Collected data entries
○ ○ ○ ○ ○

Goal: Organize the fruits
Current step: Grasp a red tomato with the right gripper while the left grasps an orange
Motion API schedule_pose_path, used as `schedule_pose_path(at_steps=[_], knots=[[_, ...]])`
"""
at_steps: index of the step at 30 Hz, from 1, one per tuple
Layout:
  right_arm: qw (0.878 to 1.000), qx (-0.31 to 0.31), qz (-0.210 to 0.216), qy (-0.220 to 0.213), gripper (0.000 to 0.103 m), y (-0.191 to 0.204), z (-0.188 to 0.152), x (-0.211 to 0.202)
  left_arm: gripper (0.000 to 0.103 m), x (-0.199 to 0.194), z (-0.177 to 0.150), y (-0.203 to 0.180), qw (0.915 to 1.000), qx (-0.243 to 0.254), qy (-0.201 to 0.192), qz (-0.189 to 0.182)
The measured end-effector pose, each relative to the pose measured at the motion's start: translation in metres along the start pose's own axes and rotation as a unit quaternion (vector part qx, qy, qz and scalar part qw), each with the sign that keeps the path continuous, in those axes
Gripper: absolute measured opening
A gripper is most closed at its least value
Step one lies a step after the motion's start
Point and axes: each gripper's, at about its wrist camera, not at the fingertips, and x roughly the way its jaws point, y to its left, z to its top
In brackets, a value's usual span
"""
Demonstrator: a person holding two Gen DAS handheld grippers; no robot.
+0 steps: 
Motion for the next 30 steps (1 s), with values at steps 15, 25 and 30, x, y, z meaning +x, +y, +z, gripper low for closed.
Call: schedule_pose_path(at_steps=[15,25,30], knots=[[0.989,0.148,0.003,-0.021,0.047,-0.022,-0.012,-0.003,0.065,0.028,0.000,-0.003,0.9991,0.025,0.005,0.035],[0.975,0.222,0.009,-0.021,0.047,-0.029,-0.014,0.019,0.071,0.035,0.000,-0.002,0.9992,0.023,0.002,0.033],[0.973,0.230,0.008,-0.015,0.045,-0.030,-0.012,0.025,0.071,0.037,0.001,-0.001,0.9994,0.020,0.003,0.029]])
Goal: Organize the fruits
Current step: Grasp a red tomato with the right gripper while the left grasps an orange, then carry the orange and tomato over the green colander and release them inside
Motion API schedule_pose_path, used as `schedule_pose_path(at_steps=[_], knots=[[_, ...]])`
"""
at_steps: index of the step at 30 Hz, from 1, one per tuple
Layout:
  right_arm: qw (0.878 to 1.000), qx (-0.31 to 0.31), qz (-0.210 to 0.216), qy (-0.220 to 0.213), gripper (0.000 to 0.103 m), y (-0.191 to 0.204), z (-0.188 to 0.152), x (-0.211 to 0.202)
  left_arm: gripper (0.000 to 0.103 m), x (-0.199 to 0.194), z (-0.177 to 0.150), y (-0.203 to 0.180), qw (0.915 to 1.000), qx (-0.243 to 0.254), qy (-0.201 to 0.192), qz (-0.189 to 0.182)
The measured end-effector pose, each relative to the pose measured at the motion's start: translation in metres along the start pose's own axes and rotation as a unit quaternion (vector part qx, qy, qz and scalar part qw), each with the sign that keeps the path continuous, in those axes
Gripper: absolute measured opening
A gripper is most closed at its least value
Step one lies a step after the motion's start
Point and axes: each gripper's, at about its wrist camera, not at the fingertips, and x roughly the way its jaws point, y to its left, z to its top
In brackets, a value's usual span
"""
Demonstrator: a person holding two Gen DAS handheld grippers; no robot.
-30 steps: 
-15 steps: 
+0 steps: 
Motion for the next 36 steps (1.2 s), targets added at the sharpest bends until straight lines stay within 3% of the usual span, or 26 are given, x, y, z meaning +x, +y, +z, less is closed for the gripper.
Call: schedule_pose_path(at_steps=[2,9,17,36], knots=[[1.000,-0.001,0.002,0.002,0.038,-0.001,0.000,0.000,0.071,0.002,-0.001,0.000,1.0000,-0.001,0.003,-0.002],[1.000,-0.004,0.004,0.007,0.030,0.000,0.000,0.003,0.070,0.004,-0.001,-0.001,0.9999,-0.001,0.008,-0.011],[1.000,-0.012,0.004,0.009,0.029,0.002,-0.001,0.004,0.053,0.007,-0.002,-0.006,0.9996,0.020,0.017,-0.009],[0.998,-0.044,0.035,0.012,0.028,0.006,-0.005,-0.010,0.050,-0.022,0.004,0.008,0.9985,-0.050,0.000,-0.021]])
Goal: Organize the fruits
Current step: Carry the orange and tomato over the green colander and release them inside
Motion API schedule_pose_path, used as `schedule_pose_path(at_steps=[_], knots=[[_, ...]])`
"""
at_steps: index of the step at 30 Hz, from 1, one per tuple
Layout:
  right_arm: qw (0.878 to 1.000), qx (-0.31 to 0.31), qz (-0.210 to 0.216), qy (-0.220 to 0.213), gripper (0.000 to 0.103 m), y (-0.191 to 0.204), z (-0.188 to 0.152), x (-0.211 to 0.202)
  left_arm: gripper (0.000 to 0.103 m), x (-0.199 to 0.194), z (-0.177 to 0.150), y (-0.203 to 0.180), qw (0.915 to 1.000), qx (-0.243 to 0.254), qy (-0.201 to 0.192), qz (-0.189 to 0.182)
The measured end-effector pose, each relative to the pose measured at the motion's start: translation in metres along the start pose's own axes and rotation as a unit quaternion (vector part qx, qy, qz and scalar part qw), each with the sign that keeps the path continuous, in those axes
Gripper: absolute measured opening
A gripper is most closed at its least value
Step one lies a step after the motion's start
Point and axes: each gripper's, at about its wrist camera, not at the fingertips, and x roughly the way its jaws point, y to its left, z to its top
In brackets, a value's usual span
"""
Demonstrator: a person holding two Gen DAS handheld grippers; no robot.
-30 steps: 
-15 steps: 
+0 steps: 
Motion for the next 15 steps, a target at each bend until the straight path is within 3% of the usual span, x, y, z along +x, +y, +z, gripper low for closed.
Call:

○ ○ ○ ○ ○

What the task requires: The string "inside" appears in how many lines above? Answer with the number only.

Task result: 2